Below are the records; copy exactly the stretch from the line containing "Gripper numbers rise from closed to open" through the line containing "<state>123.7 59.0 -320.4", both ends included, and nothing else.

● ● ● ● ●

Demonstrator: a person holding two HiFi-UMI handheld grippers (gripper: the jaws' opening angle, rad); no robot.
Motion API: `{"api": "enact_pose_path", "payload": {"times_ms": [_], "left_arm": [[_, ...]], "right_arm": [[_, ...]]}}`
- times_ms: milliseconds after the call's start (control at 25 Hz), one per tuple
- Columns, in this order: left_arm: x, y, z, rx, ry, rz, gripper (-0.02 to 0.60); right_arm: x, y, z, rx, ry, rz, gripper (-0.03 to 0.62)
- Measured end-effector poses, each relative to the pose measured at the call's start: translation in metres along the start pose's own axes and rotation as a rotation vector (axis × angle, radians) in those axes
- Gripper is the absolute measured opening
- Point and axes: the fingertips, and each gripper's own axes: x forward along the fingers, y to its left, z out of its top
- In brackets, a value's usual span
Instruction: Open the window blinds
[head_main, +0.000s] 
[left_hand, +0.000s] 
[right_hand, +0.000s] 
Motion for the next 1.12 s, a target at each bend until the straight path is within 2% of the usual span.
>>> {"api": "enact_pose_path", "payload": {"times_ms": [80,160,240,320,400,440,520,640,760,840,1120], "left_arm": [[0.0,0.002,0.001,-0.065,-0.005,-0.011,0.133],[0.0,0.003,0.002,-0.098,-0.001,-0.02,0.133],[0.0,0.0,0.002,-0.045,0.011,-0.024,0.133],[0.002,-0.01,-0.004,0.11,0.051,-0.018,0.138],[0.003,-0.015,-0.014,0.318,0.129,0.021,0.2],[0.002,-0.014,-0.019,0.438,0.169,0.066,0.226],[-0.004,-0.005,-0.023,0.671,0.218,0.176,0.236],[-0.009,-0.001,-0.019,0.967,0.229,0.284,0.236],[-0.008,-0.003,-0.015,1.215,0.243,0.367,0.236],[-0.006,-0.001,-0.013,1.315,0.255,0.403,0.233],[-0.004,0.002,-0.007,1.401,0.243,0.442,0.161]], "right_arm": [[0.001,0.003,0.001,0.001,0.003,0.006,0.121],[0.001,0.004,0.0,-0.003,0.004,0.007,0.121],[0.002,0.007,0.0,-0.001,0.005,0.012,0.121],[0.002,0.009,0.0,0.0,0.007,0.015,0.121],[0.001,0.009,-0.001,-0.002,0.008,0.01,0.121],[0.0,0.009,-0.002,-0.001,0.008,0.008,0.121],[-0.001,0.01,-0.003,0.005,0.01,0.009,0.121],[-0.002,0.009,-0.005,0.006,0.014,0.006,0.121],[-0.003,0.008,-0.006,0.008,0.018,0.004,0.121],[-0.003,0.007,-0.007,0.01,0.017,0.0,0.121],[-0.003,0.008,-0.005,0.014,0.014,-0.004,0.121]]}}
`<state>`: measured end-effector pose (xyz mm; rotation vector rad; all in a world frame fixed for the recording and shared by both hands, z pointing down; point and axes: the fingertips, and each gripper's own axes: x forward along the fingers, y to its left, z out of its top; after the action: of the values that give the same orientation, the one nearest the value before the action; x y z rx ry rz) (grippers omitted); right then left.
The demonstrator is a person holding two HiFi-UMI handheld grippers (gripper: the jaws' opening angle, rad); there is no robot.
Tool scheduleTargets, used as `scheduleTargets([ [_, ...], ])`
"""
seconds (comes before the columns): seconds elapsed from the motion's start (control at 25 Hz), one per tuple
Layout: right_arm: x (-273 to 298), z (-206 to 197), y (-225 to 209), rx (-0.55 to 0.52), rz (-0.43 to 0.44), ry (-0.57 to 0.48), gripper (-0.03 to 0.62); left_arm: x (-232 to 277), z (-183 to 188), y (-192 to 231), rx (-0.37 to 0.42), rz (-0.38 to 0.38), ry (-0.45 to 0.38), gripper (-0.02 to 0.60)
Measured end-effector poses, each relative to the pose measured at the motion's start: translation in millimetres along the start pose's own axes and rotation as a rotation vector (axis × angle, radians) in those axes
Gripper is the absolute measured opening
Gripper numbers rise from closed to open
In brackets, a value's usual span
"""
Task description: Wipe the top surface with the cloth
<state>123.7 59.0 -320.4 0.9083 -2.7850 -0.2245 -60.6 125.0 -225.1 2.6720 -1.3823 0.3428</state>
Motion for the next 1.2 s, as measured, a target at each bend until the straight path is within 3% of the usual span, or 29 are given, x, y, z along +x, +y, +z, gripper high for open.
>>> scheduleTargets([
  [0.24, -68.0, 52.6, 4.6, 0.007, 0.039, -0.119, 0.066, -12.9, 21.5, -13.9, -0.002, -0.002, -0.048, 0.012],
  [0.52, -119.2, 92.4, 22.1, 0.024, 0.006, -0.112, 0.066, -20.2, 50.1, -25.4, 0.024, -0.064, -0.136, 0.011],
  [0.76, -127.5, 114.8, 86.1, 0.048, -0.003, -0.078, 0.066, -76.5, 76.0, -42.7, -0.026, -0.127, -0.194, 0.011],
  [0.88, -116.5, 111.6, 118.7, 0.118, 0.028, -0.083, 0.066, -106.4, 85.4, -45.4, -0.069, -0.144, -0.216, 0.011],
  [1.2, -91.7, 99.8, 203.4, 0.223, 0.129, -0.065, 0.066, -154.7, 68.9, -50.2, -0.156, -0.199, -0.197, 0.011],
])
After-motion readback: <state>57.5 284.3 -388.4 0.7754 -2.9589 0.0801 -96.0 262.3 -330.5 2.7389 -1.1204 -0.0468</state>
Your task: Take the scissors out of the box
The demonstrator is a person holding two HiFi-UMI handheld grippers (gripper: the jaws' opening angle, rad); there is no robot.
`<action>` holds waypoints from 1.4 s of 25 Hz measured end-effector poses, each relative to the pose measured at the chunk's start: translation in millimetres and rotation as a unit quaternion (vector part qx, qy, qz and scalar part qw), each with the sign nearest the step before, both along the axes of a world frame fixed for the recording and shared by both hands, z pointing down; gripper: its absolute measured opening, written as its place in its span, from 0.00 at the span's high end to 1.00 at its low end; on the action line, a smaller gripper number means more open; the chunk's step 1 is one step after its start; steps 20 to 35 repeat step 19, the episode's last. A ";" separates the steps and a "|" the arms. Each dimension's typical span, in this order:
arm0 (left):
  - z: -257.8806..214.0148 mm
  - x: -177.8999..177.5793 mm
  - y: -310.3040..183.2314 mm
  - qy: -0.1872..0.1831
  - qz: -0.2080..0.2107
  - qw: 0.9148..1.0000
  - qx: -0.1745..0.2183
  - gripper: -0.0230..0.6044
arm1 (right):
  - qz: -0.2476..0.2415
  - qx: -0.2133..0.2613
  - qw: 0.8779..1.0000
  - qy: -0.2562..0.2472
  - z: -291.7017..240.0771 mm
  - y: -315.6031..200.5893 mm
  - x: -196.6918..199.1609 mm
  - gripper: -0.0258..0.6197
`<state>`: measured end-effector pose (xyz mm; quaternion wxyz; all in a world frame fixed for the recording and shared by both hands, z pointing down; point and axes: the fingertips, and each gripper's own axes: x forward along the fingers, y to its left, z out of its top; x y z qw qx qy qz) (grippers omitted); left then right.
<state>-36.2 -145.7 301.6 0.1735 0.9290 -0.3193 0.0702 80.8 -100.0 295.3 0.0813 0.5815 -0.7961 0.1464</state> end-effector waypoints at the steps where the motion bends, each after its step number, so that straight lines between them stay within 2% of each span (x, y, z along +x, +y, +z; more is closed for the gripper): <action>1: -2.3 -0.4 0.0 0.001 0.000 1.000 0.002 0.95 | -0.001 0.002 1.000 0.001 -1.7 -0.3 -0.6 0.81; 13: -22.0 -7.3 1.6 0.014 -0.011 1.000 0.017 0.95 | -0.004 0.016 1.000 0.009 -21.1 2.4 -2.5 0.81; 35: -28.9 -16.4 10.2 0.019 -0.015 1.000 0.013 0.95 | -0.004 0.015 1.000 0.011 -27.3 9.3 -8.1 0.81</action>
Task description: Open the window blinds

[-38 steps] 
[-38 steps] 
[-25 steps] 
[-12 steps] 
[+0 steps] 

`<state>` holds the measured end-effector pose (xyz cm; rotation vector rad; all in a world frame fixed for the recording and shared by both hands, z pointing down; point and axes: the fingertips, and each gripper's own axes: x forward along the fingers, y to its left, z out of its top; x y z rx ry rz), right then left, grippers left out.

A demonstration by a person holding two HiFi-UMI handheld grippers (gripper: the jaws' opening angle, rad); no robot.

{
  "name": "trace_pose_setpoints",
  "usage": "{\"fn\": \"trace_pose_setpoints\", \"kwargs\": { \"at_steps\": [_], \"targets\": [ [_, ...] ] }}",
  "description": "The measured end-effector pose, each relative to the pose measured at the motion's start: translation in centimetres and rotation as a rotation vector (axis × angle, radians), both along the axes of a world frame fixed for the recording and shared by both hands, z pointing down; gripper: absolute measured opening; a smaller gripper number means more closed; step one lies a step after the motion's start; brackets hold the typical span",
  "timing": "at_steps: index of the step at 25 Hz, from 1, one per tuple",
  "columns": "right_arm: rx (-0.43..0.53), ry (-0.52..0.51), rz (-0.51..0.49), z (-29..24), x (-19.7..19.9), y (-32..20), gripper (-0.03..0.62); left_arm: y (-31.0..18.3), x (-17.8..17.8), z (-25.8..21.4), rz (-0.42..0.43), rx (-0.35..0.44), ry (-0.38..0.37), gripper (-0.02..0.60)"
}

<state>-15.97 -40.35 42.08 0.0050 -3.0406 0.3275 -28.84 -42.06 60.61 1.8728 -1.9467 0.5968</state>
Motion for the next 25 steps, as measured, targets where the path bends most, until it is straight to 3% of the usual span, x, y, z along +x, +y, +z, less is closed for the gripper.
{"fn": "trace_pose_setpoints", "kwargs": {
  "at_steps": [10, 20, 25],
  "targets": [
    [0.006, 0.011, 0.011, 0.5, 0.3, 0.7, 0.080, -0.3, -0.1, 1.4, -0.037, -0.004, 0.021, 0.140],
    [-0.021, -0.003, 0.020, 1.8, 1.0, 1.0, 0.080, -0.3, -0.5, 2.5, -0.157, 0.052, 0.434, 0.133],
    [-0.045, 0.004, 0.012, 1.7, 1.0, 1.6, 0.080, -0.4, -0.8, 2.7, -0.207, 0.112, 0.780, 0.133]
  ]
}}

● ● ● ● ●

### TASK OUTPUT:
Gripper numbers rise from closed to open
In brackets, a value's usual span
"""
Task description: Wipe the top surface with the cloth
<state>123.7 59.0 -320.4 0.9083 -2.7850 -0.2245 -60.6 125.0 -225.1 2.6720 -1.3823 0.3428</state>

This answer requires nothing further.